A pig is slaughtered during a festival organized in Nem Thuong Village, Bac Ninh Province, on February 24. Photo: Cam Giang
An international animal rights group continues to urge Vietnam's authorities to end the pig slaughter ritual of a local festival, even though the event organizer has promised to tone it down in response to criticism.
In a statement recently released on its website, the Hong Kong-based Animals Asia Foundation said the concession by Nem Thuong Village in the northern province of Bac Ninh showed "progress," but was "not enough."
"The pig will still be subjected to a terrifying experience. This will not break the link between celebration and animal cruelty," the group said.

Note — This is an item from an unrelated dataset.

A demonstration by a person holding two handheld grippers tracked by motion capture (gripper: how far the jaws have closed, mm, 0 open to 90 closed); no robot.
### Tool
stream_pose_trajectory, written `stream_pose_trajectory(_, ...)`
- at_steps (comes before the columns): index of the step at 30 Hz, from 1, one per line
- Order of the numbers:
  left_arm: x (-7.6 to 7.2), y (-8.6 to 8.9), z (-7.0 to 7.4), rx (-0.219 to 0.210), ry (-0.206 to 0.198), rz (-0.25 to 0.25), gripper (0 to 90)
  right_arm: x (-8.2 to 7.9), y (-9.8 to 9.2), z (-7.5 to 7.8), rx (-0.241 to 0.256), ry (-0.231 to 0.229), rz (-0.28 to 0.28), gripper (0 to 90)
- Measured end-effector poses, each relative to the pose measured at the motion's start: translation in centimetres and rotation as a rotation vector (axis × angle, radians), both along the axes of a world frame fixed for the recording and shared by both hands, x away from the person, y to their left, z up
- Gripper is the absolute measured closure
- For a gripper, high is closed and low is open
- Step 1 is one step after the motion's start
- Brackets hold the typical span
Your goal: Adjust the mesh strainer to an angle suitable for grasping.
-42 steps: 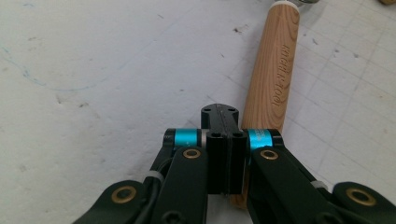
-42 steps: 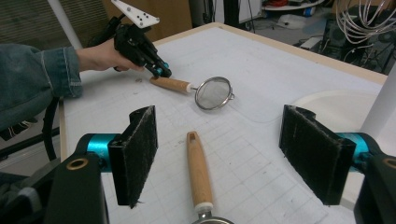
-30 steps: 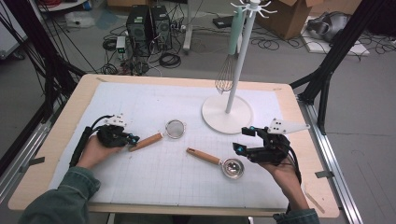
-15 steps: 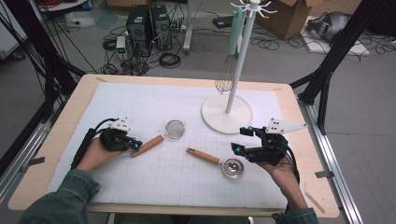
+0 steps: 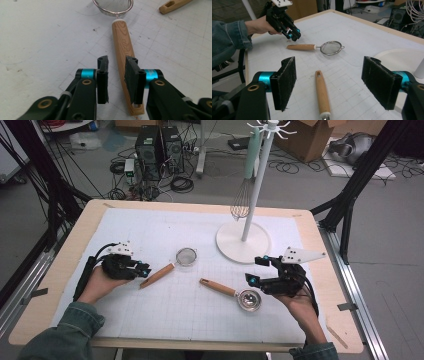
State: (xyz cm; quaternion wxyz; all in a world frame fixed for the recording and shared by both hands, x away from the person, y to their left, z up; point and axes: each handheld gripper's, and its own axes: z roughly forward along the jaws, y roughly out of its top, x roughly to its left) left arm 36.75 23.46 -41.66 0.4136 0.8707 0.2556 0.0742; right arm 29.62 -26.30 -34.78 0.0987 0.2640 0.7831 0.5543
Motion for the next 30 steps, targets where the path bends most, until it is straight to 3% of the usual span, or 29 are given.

It called on Vietnamese authorities to end the ritual, saying "this animal cruelty is incompatible with a vibrant, modern and economically successful country like Vietnam."
It also urged the public to sign its petition to bring the pig slaughter to end.
Bac Ninh's cultural authority last week announced that Nem Thuong agreed to change how to celebrate its centuries-old festival, after fighting criticism from Animals Asia and local officials since early this year.
It said the killings will take place in a "private" and "discreet" area, and the villagers will stop wetting money with fresh blood -- a tradition that many claim can bring them good luck.
The festival is celebrated every sixth day of the first lunar month to commemorate a general who took refuge in the area while fighting invaders a thousand years ago. He killed wild hogs to feed his soldiers, hence the tradition of slaughtering pigs.
Traditionally, villagers parade two pigs around the village before cutting their necks for blood. They then wet money notes with the fresh blood and put them on the altars in their houses to pray for good crops and health.